Orwell of course wrote "1984" as a cautionary tale and arrived at the title by transposing the date he wrote at, 1948, and basing his tale on what he saw happening across the Iron Curtain. His was a more sci-fi take on "Darkness at Noon" by Koestler, who tried to get into the mind of a true believer of the type put on trial during the Stalin purges of the latter 1930s. Another sci-fi take was more biological in nature: "Brave New World" by Aldous Huxley. Both Orwell and Huxley owe a lot to Zamyatin, who penned "We" in the 1920s. Original language, Russian, but not published until 1924 in English in the States.

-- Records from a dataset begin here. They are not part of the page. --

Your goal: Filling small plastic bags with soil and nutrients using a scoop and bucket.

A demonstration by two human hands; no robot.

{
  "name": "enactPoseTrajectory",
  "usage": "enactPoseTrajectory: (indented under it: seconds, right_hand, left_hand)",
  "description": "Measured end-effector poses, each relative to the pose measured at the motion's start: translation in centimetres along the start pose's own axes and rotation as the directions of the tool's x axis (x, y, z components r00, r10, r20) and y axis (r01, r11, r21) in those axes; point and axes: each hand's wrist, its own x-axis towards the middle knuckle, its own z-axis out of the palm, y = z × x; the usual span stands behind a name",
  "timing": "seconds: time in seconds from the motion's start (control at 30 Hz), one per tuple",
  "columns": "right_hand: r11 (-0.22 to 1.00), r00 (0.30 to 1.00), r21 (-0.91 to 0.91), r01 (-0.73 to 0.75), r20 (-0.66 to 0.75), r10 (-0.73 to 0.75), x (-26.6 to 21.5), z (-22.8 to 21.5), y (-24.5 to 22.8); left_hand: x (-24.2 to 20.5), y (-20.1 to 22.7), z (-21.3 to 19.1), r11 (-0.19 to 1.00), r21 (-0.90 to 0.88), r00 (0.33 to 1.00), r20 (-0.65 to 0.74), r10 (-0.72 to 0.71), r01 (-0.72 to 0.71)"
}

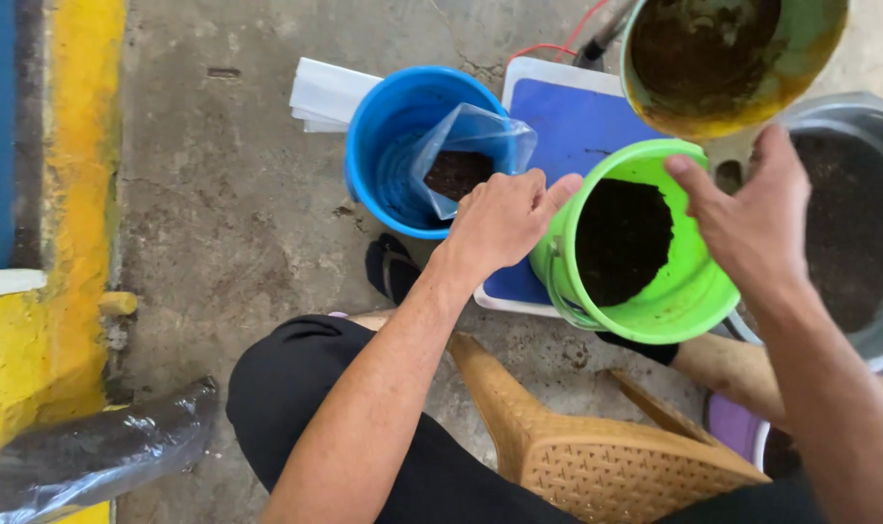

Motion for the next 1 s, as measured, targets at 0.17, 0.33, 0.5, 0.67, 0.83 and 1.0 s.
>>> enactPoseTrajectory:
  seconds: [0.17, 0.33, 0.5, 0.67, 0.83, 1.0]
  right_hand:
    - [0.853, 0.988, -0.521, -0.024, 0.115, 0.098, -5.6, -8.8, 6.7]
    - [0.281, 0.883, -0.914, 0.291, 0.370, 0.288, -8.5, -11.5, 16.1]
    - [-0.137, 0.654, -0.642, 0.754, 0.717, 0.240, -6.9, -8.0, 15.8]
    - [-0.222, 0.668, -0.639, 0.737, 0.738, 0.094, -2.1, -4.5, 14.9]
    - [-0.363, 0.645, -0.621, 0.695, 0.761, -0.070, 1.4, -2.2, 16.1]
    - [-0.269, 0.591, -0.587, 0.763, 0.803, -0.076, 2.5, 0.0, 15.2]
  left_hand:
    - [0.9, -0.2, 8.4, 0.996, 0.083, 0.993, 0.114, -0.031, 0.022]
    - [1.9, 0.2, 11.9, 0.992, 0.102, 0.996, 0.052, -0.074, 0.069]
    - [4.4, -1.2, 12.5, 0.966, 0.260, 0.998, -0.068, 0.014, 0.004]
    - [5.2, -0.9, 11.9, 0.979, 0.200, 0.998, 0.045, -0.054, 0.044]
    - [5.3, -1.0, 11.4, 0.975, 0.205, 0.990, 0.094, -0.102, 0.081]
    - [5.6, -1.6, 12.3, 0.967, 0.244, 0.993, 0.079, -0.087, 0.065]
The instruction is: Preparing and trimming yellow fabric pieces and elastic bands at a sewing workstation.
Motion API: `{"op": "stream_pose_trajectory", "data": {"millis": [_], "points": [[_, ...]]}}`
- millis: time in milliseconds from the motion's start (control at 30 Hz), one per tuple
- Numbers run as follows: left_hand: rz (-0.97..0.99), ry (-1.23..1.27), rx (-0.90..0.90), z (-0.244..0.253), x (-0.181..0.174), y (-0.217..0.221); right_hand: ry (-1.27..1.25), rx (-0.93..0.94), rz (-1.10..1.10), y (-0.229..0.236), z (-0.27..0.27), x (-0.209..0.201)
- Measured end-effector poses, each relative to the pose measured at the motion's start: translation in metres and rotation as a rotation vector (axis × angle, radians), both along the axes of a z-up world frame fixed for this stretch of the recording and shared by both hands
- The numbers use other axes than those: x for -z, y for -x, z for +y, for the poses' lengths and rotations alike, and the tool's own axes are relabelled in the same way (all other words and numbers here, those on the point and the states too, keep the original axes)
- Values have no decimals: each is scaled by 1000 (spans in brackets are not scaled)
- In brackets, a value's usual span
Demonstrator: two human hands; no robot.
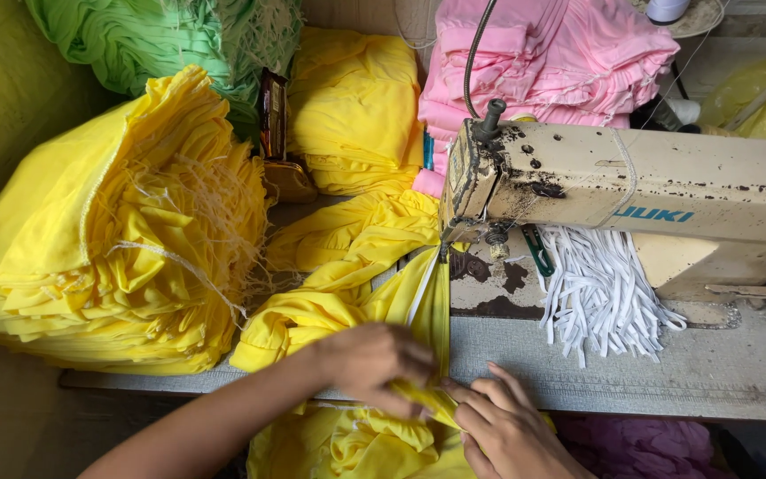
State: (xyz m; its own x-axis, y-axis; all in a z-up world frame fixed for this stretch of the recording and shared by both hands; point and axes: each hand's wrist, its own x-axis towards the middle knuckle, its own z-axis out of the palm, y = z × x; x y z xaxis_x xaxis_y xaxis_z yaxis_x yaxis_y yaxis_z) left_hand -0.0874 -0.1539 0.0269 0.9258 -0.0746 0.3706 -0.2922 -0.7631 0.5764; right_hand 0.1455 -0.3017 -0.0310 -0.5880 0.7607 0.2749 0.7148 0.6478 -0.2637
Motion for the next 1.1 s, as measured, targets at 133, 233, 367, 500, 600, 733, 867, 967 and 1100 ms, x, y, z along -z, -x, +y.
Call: {"op": "stream_pose_trajectory", "data": {"millis": [133, 233, 367, 500, 600, 733, 867, 967, 1100], "points": [[92, -319, -77, 30, -3, -29, -98, -73, -65, 6, 9, -15], [168, -412, -62, 35, -8, -28, -126, -94, -76, 1, 12, -11], [78, -317, -24, 31, 11, -6, -48, -69, -81, -11, 9, 18], [20, -262, -8, 39, 16, -1, -100, -64, -108, -9, 14, 21], [3, -290, -27, 47, 19, -2, -169, -47, -140, -8, 23, 18], [64, -342, -94, 60, 18, -6, -144, -17, -108, -6, 38, 2], [88, -405, -160, 72, 20, -9, -2, 69, -67, -3, 50, -14], [123, -441, -212, 79, 21, -10, 3, 89, -83, 0, 64, -24], [137, -494, -296, 90, 34, -12, 101, 138, -113, -2, 81, -26]]}}
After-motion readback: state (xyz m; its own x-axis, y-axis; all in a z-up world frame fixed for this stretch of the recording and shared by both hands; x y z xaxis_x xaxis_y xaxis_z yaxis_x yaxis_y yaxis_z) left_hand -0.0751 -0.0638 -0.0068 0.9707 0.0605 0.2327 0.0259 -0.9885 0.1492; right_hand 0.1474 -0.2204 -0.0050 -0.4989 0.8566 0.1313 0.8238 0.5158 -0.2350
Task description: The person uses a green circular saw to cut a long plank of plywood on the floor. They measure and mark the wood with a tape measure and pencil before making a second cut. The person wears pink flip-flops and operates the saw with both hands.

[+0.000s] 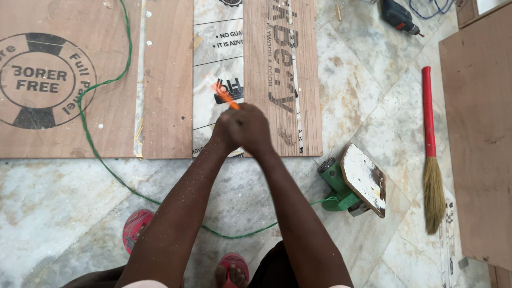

The "Time of Trump" is actually not up to these great works of fiction, as Trump is a product of a selfish, whiny, very UN-ideological frame of little thought. I think Jack Johnson has come closer to the current age with "My Mind is For Sale"

When Orwell wrote "1984" his concerns were far broader than mere Trump notions: His work was one of the most important in the 20th century and anticipated the use of technology as much as he was capable, but the scariest part of his book to me was the appendix in which he discussed the use and propagation of Newspeak to limit the possibility of forming certain thoughts. This was a direct attack on the miserable philosophy of Dialectical Materialism but went on to generalize the problems that it posed.

Thomas Friedman has observed that this is an age where the internet foists not Big Brother but many many Little Brothers with much the same result: a stultification of free thought.

Trump not only stultifies by his ability to monopolize mulit-media by trivialities and diversion from the relevant facts of life, but in drawing knee jerk responses from his would-be opponents which lowers the overall field of discourse.